May 25, 2001
Volume XXXIV, No. 21



Campus police officers prepared to defibrillate

Photo of defib demonstration Robert Bratten (second from left), chief of university police, explains to Jim Kazen, executive vice president for administration, how the new defibrillators work as Sgt. Robert Austin and Joi Shumaker, assistant professor in the EMT department, look on.

Sudden cardiac arrest — the abrupt and unexpected cessation of a person's heartbeat — strikes more than 350,000 people each year in the United States and is the leading cause of death in this country.

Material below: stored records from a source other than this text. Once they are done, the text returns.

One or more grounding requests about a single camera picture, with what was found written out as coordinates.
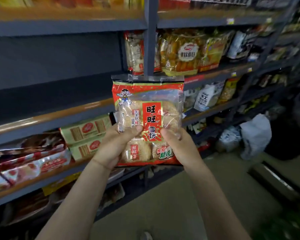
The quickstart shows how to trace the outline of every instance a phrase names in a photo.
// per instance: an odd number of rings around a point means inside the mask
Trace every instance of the tiled floor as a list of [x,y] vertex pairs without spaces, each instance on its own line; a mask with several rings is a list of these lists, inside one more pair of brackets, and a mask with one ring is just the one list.
[[[225,153],[205,160],[248,232],[281,210],[276,199],[247,174],[251,165],[262,160],[300,186],[300,156],[278,161],[262,153],[252,161],[244,161],[238,153]],[[185,172],[97,221],[90,239],[137,240],[144,230],[150,231],[155,240],[207,239]]]

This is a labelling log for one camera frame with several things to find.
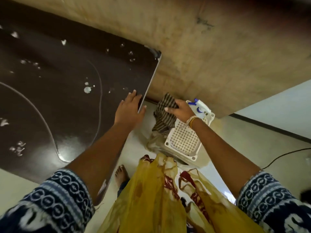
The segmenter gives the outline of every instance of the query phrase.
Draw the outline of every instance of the black cable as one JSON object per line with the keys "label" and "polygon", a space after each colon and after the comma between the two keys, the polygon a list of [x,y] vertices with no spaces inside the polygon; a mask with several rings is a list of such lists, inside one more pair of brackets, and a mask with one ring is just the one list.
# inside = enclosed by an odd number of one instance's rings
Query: black cable
{"label": "black cable", "polygon": [[289,153],[286,153],[286,154],[282,154],[282,155],[278,156],[277,158],[275,158],[268,166],[262,168],[262,170],[266,169],[266,168],[269,167],[271,164],[273,164],[274,161],[276,161],[277,159],[279,159],[279,158],[281,158],[281,157],[283,157],[283,156],[285,156],[285,155],[287,155],[287,154],[295,153],[295,152],[302,151],[302,150],[309,150],[309,149],[311,149],[311,148],[304,148],[304,149],[295,150],[295,151],[292,151],[292,152],[289,152]]}

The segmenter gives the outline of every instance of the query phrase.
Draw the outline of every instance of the dark strip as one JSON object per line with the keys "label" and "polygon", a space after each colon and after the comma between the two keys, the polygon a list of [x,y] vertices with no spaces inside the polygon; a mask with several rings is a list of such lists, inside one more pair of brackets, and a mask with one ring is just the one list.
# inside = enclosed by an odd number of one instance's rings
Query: dark strip
{"label": "dark strip", "polygon": [[301,140],[301,141],[304,141],[304,142],[307,142],[307,143],[311,144],[311,139],[306,138],[304,136],[297,135],[295,133],[292,133],[292,132],[289,132],[289,131],[286,131],[286,130],[283,130],[281,128],[277,128],[277,127],[274,127],[274,126],[271,126],[271,125],[259,122],[259,121],[254,120],[254,119],[250,119],[248,117],[244,117],[244,116],[239,115],[239,114],[230,114],[229,116],[234,117],[236,119],[243,120],[243,121],[248,122],[248,123],[255,124],[257,126],[260,126],[260,127],[263,127],[263,128],[269,129],[269,130],[272,130],[274,132],[281,133],[281,134],[286,135],[286,136],[290,136],[292,138],[296,138],[298,140]]}

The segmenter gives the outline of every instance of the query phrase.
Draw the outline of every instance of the foot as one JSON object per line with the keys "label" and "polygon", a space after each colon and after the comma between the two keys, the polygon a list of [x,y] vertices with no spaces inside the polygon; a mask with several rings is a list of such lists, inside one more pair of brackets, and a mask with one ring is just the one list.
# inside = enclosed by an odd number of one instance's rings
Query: foot
{"label": "foot", "polygon": [[124,181],[130,179],[123,164],[116,170],[115,179],[119,188]]}

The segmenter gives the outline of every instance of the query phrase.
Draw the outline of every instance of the forearm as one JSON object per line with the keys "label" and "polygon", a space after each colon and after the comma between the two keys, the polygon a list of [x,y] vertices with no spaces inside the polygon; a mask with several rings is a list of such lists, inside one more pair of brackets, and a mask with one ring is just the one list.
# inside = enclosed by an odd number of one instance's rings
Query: forearm
{"label": "forearm", "polygon": [[227,144],[201,119],[192,122],[196,132],[219,175],[236,198],[245,183],[261,169]]}
{"label": "forearm", "polygon": [[104,180],[109,178],[111,166],[115,164],[117,155],[130,131],[131,129],[125,125],[113,125],[108,132],[67,166],[87,185],[93,202]]}

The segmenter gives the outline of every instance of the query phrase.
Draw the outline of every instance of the patterned sleeve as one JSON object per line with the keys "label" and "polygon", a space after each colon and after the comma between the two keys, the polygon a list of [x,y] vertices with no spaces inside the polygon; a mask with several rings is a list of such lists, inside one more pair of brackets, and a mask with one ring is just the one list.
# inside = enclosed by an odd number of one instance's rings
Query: patterned sleeve
{"label": "patterned sleeve", "polygon": [[0,232],[83,232],[94,212],[83,181],[60,169],[0,217]]}
{"label": "patterned sleeve", "polygon": [[297,200],[267,172],[246,183],[236,204],[265,232],[311,232],[311,205]]}

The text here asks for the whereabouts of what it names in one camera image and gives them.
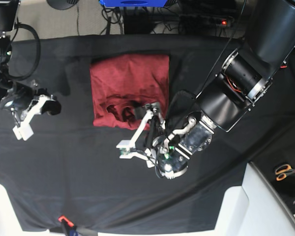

To date, no one has died on campus from cardiac arrest, but officers are now ready for such an emergency with three new portable defibrillator units and additional training in their use. The officers have always been trained regularly in cardiopulmonary resuscitation, the skill that involves rhythmic compression of the chest and breathing into the subject's mouth. Now, they have additional training in use of the new Agilent Heartstream Automated External Defibrillator (AED) units that were added May 1 to the standard equipment in the patrol cars. The units can deliver an electric current strong enough to restart the heart or normalize a quivering rhythm.

"We purchased these state-of-the-art units in order to enhance our services and the safety of the campus," said University Police Chief Robert Bratten. "Dr. Donald Gordon in the emergency medical technology (EMT) department advised us on which units to purchase and they are identical to the ones used in emergency vehicles for the city of San Antonio." They also are similar to units being added to the safety equipment in airplanes, gambling casinos, health clubs and other businesses.

Once the units were obtained, EMT's AED coordinator Joi Shumaker trained the officers. "The units are very easy to use and they talk you through the procedure by providing both voice and written instructions," she said. The devices only weigh about 4 pounds and have built-in safeguards so that they will only deliver current if there is no pulse or if the rhythm present will not be disrupted by the outside electrical current.

According to Shumaker, EMS treated 724 cardiac arrests citywide during the year 2000. Sixty-two percent were in men and 38 percent were in women. Sixty-seven percent occurred at home.

As a reminder, please call 911 for any emergency on campus, including a person with possible cardiac arrest.